● **DIRECTIONS FOR THIS TASK**
Your output should be the listing itself, repeated exactly.

● **INPUT DATA**

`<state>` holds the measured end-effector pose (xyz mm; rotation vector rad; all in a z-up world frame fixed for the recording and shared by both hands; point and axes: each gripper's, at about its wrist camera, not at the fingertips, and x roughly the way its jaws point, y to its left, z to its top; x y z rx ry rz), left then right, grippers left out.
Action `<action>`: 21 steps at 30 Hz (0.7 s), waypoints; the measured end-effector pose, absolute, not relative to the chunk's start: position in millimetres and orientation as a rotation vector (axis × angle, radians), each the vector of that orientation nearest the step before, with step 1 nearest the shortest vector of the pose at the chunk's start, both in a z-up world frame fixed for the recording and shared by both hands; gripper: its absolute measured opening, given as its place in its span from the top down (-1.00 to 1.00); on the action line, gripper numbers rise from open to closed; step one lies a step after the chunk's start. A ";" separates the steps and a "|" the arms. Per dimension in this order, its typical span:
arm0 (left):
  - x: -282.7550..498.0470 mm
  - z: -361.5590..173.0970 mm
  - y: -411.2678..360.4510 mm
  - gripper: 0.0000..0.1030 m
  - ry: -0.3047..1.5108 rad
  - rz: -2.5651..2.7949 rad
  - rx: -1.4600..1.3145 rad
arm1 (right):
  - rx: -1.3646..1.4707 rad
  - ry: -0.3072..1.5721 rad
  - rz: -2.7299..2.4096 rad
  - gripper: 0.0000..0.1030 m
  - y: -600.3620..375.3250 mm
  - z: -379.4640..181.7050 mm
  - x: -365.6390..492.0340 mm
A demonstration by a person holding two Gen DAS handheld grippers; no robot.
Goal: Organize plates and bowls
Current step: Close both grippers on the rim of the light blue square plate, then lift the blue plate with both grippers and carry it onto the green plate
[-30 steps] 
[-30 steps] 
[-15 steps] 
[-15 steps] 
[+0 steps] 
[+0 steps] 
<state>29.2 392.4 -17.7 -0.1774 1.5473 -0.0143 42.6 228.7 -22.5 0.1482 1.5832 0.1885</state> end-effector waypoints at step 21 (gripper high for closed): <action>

● **COMPLETED TASK**
`<state>` holds the measured end-effector pose (xyz mm; rotation vector rad; all in a z-up world frame fixed for the recording and shared by both hands; point and axes: each gripper's, at about its wrist camera, not at the fingertips, and x roughly the way its jaws point, y to its left, z to its top; x y z rx ry rz), left then right, grippers left out.
Action `<action>`: 21 steps at 30 Hz (0.7 s), waypoints; the measured end-effector pose, absolute, not relative to the chunk's start: position in millimetres and orientation as a rotation vector (axis × angle, radians), each the vector of that orientation nearest the step before, with step 1 nearest the shortest vector of the pose at the chunk's start, both in a z-up world frame fixed for the recording and shared by both hands; gripper: its absolute measured opening, given as its place in its span from the top down (-1.00 to 1.00); on the action line, gripper numbers rise from open to closed; step one lies a step after the chunk's start. A ";" separates the steps and a "|" the arms. Per dimension in this order, its typical span:
arm0 (left):
  - x: -282.7550..498.0470 mm
  - z: -361.5590..173.0970 mm
  - y: -411.2678..360.4510 mm
  - gripper: 0.0000..0.1030 m
  - ry: -0.3047..1.5108 rad
  - rz: -2.5651..2.7949 rad
  - rx: -1.4600..1.3145 rad
arm1 (right):
  - rx: -1.3646..1.4707 rad
  - ry: -0.3072..1.5721 rad
  - rz: -2.7299..2.4096 rad
  - gripper: 0.0000..0.1030 m
  - y: -600.3620..375.3250 mm
  - z: -379.4640..181.7050 mm
  - x: -365.6390..492.0340 mm
A demonstration by a person holding two Gen DAS handheld grippers; no robot.
Goal: Organize plates and bowls
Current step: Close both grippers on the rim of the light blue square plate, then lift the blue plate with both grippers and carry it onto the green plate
[-30 steps] 
[-30 steps] 
[-15 steps] 
[-15 steps] 
[+0 steps] 
[+0 steps] 
<state>29.2 392.4 -17.7 -0.1774 1.5473 -0.0143 42.6 228.7 -22.5 0.1482 1.5832 0.1885</state> end-effector waypoints at step 21 (gripper high for closed): <action>

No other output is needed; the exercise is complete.